SOURCE DATA:
....
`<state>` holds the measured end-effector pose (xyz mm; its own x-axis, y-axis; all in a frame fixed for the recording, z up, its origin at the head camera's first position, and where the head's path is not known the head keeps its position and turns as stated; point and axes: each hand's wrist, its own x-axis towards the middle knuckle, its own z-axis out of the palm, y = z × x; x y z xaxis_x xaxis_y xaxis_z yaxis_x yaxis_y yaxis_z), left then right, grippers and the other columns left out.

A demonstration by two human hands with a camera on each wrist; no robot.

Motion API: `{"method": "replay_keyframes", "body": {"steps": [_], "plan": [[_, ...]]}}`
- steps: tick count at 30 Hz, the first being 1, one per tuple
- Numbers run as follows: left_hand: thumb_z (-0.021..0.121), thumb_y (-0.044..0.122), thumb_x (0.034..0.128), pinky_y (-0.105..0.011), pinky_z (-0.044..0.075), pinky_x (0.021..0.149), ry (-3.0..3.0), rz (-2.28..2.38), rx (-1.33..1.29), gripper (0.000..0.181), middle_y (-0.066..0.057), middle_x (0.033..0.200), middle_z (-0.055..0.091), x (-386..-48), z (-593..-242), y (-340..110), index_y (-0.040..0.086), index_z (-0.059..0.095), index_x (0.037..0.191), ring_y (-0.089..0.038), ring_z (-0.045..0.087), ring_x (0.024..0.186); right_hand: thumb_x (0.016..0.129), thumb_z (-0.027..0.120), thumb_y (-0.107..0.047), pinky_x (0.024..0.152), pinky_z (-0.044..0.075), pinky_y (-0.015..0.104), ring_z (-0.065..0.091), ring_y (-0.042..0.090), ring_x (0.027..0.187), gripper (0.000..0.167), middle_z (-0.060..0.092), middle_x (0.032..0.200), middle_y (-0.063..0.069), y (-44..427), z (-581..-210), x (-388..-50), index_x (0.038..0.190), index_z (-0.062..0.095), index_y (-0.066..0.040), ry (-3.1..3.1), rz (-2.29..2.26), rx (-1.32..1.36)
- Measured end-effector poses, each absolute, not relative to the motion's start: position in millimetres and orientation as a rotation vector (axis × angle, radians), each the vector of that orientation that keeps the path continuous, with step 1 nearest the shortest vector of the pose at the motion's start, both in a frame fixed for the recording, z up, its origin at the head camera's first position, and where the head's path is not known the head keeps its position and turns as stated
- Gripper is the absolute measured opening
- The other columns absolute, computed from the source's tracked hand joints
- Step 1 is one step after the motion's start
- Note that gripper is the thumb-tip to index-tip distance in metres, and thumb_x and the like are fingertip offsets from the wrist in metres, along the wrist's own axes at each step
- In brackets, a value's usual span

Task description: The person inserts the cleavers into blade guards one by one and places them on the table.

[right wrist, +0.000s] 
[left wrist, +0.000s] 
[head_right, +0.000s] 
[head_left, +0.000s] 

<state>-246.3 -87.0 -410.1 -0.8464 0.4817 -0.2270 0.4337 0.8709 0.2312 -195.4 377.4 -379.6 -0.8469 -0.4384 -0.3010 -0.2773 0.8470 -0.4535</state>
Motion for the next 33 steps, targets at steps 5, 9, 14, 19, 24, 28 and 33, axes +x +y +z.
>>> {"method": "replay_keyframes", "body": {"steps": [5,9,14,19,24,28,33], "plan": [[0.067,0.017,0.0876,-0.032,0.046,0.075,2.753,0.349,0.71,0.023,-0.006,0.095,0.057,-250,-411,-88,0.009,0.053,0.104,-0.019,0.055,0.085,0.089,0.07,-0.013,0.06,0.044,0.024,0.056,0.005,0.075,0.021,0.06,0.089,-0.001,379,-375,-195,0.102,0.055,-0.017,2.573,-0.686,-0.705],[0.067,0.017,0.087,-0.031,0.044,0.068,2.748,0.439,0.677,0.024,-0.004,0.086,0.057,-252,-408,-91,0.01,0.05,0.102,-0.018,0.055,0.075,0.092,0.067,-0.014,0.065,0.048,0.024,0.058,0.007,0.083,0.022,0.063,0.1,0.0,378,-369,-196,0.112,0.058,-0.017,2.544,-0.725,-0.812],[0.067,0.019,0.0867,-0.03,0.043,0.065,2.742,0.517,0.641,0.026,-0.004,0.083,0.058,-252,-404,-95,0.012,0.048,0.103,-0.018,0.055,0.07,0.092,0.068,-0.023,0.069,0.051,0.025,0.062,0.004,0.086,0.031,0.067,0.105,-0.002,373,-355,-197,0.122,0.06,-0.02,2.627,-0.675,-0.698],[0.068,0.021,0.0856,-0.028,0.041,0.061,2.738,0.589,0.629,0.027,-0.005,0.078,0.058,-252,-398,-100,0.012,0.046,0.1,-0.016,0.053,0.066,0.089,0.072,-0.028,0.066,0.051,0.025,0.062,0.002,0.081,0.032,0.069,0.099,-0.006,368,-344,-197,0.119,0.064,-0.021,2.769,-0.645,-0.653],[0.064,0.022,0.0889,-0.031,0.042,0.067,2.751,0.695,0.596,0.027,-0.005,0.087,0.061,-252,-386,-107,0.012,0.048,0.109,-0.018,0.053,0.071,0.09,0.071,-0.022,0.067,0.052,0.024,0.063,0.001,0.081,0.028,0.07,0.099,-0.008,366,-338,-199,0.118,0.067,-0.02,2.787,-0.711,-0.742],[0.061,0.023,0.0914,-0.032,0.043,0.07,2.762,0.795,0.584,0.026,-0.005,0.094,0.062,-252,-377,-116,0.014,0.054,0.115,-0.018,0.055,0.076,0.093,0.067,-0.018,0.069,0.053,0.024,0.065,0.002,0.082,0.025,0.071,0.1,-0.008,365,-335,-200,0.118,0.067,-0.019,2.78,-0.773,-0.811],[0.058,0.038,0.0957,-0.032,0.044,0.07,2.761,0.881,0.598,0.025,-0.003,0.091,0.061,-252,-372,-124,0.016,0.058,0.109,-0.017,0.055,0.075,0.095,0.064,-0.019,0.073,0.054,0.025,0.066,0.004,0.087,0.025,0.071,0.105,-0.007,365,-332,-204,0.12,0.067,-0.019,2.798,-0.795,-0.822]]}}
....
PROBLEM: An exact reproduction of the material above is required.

FINAL ANSWER:
`<state>` holds the measured end-effector pose (xyz mm; its own x-axis, y-axis; all in a frame fixed for the recording, z up, its origin at the head camera's first position, and where the head's path is not known the head keeps its position and turns as stated; point and axes: each hand's wrist, its own x-axis towards the middle knuckle, its own z-axis out of the palm, y = z × x; x y z xaxis_x xaxis_y xaxis_z yaxis_x yaxis_y yaxis_z), left then right, grippers and the other columns left out.

A demonstration by two human hands with a camera on each wrist; no robot.

Motion API: `{"method": "replay_keyframes", "body": {"steps": [_], "plan": [[_, ...]]}}`
- steps: tick count at 30 Hz, the first being 1, one per tuple
- Numbers run as follows: left_hand: thumb_z (-0.021..0.121), thumb_y (-0.044..0.122), thumb_x (0.034..0.128), pinky_y (-0.105..0.011), pinky_z (-0.044..0.075), pinky_x (0.021..0.149), ry (-3.0..3.0), rz (-2.28..2.38), rx (-1.33..1.29), gripper (0.000..0.181), middle_y (-0.066..0.057), middle_x (0.033..0.200), middle_z (-0.055..0.091), x (-386..-48), z (-593..-242), y (-340..110), index_y (-0.040..0.086), index_z (-0.059..0.095), index_x (0.037..0.191), ring_y (-0.089..0.038), ring_z (-0.045..0.087), ring_x (0.024..0.186); right_hand: thumb_x (0.016..0.129), thumb_z (-0.027..0.120), thumb_y (-0.107..0.047), pinky_x (0.024..0.152), pinky_z (-0.044..0.075), pinky_y (-0.015..0.104), ring_z (-0.065..0.091), ring_y (-0.042..0.090), ring_x (0.027..0.187), gripper (0.000..0.167), middle_z (-0.060..0.092), middle_x (0.032..0.200), middle_y (-0.063..0.069), y (-44..427), z (-581..-210), x (-388..-50), index_x (0.038..0.190), index_z (-0.062..0.095), index_y (-0.066..0.040), ry (-3.1..3.1), rz (-2.29..2.26), rx (-1.32..1.36)
- Measured end-effector poses, each absolute, not relative to the motion's start: position in millimetres and orientation as a rotation vector (axis × angle, radians), each the vector of that orientation that keeps the path continuous, with step 1 nearest the shortest vector of the pose at the motion's start, both in a frame fixed for the recording, z up, its origin at the head camera's first position, and where the head's path is not known the head keeps its position and turns as stated
- Gripper is the absolute measured opening
- The other columns absolute, computed from the source's tracked hand joints
- Step 1 is one step after the motion's start
- Note that gripper is the thumb-tip to index-tip distance in metres, and thumb_x and the like are fingertip offsets from the wrist in metres, along the wrist's own axes at each step
- In brackets, a value's usual span

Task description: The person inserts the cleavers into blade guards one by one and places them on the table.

[right wrist, +0.000s] 
[left wrist, +0.000s] 
[head_right, +0.000s] 
[head_left, +0.000s] 

<state>-246.3 -87.0 -410.1 -0.8464 0.4817 -0.2270 0.4337 0.8709 0.2312 -195.4 377.4 -379.6 -0.8469 -0.4384 -0.3010 -0.2773 0.8470 -0.4535</state>
Motion for the next 33 steps, targets at steps 5, 9, 14, 19, 24, 28 and 33, axes +x +y +z.
>>> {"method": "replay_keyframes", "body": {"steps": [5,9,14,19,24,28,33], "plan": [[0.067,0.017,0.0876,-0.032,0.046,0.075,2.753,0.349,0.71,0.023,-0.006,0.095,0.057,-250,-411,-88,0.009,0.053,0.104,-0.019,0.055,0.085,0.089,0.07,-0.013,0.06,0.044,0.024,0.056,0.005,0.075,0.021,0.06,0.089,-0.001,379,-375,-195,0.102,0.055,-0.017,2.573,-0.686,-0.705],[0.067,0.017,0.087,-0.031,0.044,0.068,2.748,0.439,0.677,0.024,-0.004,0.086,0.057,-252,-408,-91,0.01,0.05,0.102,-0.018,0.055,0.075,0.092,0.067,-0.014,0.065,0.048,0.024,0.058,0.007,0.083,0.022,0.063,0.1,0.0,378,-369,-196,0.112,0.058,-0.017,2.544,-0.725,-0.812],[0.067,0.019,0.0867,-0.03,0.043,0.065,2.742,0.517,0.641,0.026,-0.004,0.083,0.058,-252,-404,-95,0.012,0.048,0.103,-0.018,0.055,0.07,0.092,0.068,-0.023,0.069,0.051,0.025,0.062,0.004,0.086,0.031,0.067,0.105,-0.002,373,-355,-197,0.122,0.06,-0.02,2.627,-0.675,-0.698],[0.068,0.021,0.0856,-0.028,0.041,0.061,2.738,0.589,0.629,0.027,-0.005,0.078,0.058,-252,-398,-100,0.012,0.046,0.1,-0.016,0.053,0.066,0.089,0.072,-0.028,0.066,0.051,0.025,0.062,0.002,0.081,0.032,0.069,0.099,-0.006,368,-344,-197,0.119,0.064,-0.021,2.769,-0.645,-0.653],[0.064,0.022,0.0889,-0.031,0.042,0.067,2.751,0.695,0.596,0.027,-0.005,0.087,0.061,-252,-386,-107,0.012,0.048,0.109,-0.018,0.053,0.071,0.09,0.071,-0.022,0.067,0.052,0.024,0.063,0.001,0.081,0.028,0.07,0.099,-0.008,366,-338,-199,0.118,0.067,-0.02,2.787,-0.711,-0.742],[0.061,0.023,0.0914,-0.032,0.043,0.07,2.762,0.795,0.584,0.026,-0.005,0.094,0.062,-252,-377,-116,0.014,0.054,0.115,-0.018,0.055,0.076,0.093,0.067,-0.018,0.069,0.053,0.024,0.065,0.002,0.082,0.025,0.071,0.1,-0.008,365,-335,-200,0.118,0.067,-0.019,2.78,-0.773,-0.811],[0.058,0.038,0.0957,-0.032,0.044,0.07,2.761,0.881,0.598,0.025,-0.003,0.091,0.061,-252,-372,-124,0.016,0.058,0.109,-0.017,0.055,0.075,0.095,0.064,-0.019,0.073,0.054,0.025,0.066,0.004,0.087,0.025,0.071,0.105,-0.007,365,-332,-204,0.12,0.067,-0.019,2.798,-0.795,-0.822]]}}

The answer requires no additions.